Federal government approves premier Ford's request for military aid

Members of the Canadian Armed Forces march during the Calgary Stampede parade in Calgary, Friday, July 8, 2016. THE CANADIAN PRESS/Jeff McIntosh

Ontario's hard hit long-term care homes will be getting military support, after the federal government approved a request for back-up from Premier Doug Ford.

Members with the Canadian Armed Forces will be deployed to five long-term care homes to help manage administrative duties, freeing up nurses and personal support workers to focus on patient care and giving overworked staff much needed respite. 

Ontario's Chief Medical Officer of Health Dr.
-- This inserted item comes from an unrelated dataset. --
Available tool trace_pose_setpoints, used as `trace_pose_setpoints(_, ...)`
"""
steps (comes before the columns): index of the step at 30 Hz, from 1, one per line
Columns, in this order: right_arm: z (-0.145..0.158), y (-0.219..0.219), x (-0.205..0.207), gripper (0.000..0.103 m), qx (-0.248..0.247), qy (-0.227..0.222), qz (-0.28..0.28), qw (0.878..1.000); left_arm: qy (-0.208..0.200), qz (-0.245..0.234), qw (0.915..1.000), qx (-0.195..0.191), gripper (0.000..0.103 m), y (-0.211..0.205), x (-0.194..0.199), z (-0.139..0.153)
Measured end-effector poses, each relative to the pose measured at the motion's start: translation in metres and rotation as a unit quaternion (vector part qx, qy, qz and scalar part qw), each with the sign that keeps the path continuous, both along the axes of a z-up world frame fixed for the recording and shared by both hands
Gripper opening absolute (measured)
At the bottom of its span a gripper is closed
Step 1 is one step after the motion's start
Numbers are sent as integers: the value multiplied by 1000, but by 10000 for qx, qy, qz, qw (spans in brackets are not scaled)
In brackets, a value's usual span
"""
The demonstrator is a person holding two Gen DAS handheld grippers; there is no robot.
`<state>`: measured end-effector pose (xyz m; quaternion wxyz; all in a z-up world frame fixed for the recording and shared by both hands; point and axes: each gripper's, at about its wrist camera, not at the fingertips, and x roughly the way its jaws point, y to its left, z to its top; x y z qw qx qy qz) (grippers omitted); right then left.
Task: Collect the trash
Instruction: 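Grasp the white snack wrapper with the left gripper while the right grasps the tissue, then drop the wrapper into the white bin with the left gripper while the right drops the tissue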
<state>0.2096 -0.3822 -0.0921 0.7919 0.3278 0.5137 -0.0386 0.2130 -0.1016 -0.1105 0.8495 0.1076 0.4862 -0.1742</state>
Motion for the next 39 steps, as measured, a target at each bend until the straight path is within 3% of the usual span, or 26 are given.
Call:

David Williams said the province requested 250 soldiers, to be deployed in teams of 50. 

Medically-trained personnel will be directed to support long-term care staff by an officer, while those without medical backgrounds may be used for administrative tasks. 

In Quebec, where at least 150 troops were deployed on April 19, soldiers have been helping with daily activities such as feeding and changing residents, tidying up rooms and moving patients within facilities.

Ontairo's long-term care homes have been ravaged by COVID-19, taking the lives of 516 residents—representing 72 per cent of all COVID-19 deaths in the province –and leaving 2,189 additional residents stricken with the virus. 

More than 1,000 employees in 128 residences have also contracted the virus, and one long-term care staff member has died. 

Prime Minister Justin Trudeau has cautioned that the request for military assistance is a "short-term" solution to allow provinces to "get in control" of long-term care outbreaks. 

"In Canada, we shouldn't have soldiers taking care of seniors," Trudeau said. "In the weeks and months to come, we will all have to ask tough questions about how it came to this."